Activity:
Everything from the opening line of the listing below to the line that has "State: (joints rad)", inclusive, should be returned exactly, except the pictures.

━━━ Provided data

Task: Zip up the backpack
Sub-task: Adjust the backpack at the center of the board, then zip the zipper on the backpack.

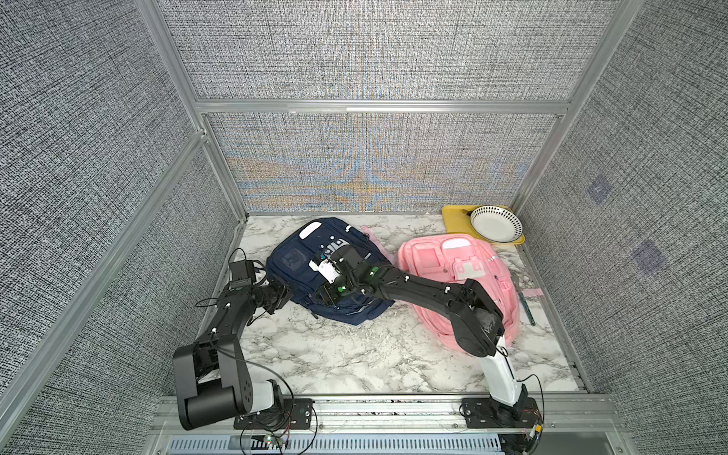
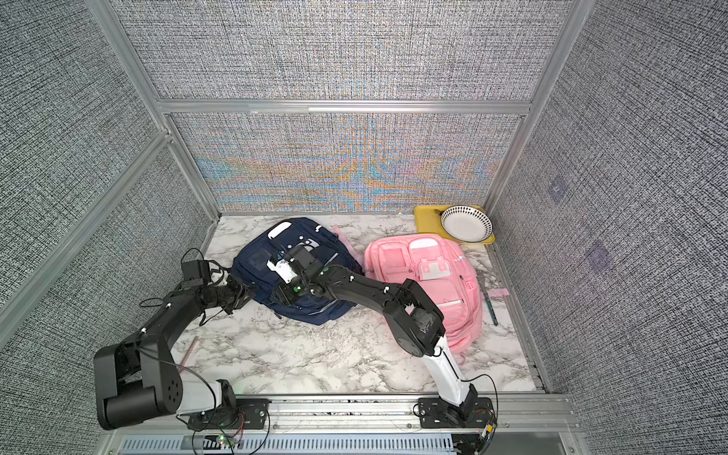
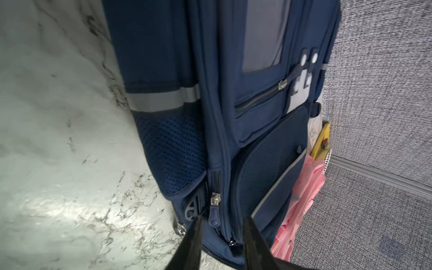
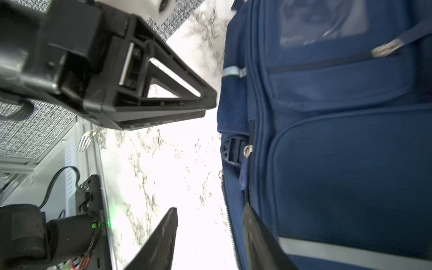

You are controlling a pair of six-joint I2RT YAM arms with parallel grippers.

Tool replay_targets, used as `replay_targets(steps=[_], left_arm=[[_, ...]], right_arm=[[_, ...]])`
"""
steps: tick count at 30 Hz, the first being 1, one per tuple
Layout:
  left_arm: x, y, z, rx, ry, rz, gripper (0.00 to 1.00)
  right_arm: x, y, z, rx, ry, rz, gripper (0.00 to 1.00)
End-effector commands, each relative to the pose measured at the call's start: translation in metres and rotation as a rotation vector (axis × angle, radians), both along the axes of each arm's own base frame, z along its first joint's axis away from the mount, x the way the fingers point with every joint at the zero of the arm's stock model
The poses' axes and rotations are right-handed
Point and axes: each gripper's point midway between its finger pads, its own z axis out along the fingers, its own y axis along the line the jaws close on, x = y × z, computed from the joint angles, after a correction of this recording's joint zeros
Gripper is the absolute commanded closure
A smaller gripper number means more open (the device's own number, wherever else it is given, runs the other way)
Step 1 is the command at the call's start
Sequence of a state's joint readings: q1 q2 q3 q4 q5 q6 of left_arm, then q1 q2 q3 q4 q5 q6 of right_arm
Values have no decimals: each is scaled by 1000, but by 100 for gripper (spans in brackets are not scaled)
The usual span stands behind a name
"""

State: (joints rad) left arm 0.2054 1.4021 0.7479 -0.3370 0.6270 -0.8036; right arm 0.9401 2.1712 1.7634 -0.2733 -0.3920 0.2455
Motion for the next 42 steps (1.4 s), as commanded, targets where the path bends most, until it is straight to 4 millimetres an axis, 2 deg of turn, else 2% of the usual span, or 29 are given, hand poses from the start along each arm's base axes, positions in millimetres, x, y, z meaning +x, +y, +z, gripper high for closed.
replay_targets(steps=[1,5,8,13,18,32,39,42], left_arm=[[5,4,-14,22,12,-2,64],[15,8,-22,32,14,7,61],[21,13,-24,57,12,14,55],[29,17,-30,73,17,25,51],[34,20,-39,82,28,30,50],[40,18,-48,59,21,25,49],[41,15,-50,42,17,16,50],[39,14,-54,36,22,14,50]], right_arm=[[-8,2,-5,-7,75,18,50],[-3,-1,-20,-67,81,-14,50],[0,-1,-22,-85,66,-23,50],[0,6,-35,-141,67,-22,50],[4,6,-50,-197,81,-40,50],[18,5,-72,-266,84,-92,51],[25,9,-83,-262,99,-114,56],[33,10,-81,-242,90,-131,58]])
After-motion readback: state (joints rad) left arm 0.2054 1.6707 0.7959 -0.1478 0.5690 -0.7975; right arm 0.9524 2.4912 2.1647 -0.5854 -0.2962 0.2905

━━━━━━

Response area:
Task: Zip up the backpack
Sub-task: Adjust the backpack at the center of the board, then zip the zipper on the backpack.


You are controlling a pair of six-joint I2RT YAM arms with parallel grippers.

Tool replay_targets, used as `replay_targets(steps=[_], left_arm=[[_, ...]], right_arm=[[_, ...]])`
"""
steps: tick count at 30 Hz, the first being 1, one per tuple
Layout:
  left_arm: x, y, z, rx, ry, rz, gripper (0.00 to 1.00)
  right_arm: x, y, z, rx, ry, rz, gripper (0.00 to 1.00)
End-effector commands, each relative to the pose measured at the call's start: translation in metres and rotation as a rotation vector (axis × angle, radians), both along the axes of each arm's own base frame, z along its first joint's axis away from the mount, x the way the fingers point with every joint at the zero of the arm's stock model
The poses' axes and rotations are right-handed
Point and axes: each gripper's point midway between its finger pads, its own z axis out along the fingers, its own y axis along the line the jaws close on, x = y × z, computed from the joint angles, after a correction of this recording's joint zeros
Gripper is the absolute commanded closure
A smaller gripper number means more open (the device's own number, wherever else it is given, runs the other way)
Step 1 is the command at the call's start
Sequence of a state's joint readings: q1 q2 q3 q4 q5 q6 of left_arm, then q1 q2 q3 q4 q5 q6 of right_arm
Values have no decimals: each is scaled by 1000, but by 100 for gripper (spans in brackets are not scaled)
The usual span stands behind a name
"""

State: (joints rad) left arm 0.2054 1.4021 0.7479 -0.3370 0.6270 -0.8036; right arm 0.9401 2.1712 1.7634 -0.2733 -0.3920 0.2455

There is nothing else to this exercise.